Before investing in any IPO, do a quick Promoter Credibility in IPO check: Download the Red Herring Prospectus (RHP), review promoter and promoter group details, shareholding (including minimum contribution), lock-in periods, pledges, related-party transactions, litigation, remuneration, and use of IPO proceeds. 

Look for clean backgrounds via SEBI and MCA sites. This basic IPO Promoter Analysis and IPO Due Diligence helps build management trust in IPO and avoids costly mistakes.

Imagine Raj, a young software engineer, who got excited about a buzzing tech IPO. He poured in his savings after seeing glossy ads promising massive growth. The stock soared initially but then crashed hard. Why? The promoters had a history of issues, highly related-party deals, and sold big chunks via Offer for Sale (OFS). Raj regretted skipping the basics. 

Such stories are common among beginners chasing quick IPO gains. This is exactly why learning Promoter Credibility in IPOs is crucial. Promoters are the key people or entities behind the company. 

In this simple, beginner-friendly IPO Investment Guide, we’ll use easy language to cover everything—from differences between terms to practical checks—so you can confidently do your Promoter Background Check and IPO Due Diligence.

After applying for an IPO, investors should know How to check IPO Allotment Status to confirm whether shares have been allocated and understand the next steps before listing.

 

Understanding Key Terms: Promoter vs Promoter Group vs Management

Let’s clear the confusion right away, as these terms appear often in IPO documents.

- Promoter: This is the main person or entity (individual or company) who controls the business, founded it, or is named as such in the offer document. They influence decisions and have significant responsibility. A promoter is often the visionary driving the company.

- Promoter Group: This is a wider circle. It includes the promoter, their immediate family (spouse, parents, siblings, children), and related entities like subsidiaries, holding companies, or firms where they hold substantial stakes (usually 10-20% or more). It covers everyone closely tied through ownership or control.

- Management: These are the day-to-day executives and board members who run operations. Promoters often overlap with top management, but not always. Professional managers handle execution while promoters focus on strategy and oversight. High management trust in IPOs comes when both align well with clean records.

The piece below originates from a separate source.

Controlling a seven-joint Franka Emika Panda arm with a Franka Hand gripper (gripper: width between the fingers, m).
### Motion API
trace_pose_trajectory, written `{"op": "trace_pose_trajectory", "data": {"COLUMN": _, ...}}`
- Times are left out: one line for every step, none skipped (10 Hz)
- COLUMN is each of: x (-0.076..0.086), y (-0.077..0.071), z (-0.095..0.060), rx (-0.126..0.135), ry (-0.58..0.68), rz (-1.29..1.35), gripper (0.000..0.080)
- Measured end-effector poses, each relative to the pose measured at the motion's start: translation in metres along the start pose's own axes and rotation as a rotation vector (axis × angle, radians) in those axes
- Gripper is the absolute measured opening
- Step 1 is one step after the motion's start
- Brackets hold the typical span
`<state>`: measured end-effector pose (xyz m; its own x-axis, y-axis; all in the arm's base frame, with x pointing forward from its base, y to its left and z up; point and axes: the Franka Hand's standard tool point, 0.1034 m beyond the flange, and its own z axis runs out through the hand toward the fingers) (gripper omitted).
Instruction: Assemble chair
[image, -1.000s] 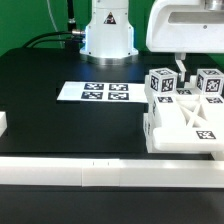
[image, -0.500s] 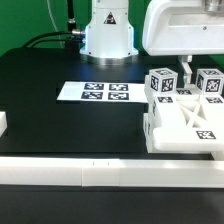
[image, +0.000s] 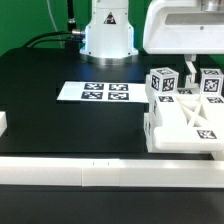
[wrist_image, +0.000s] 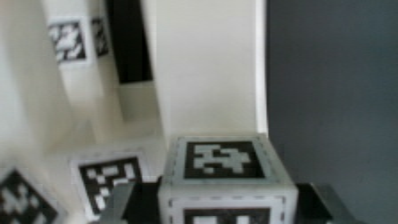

Knowing these differences helps you read disclosures accurately during IPO Promoter Analysis.

While evaluating investor interest, many people track unofficial premiums, but it is important to understand Grey Market Demand in IPO before relying on grey market trends as an investment signal. 

 

 

DRHP vs RHP: What’s the Difference and Their Role?

- DRHP (Draft Red Herring Prospectus): This is the first detailed draft filed with SEBI. It contains almost everything but may lack the final price band and some updates. SEBI reviews it and raises observations.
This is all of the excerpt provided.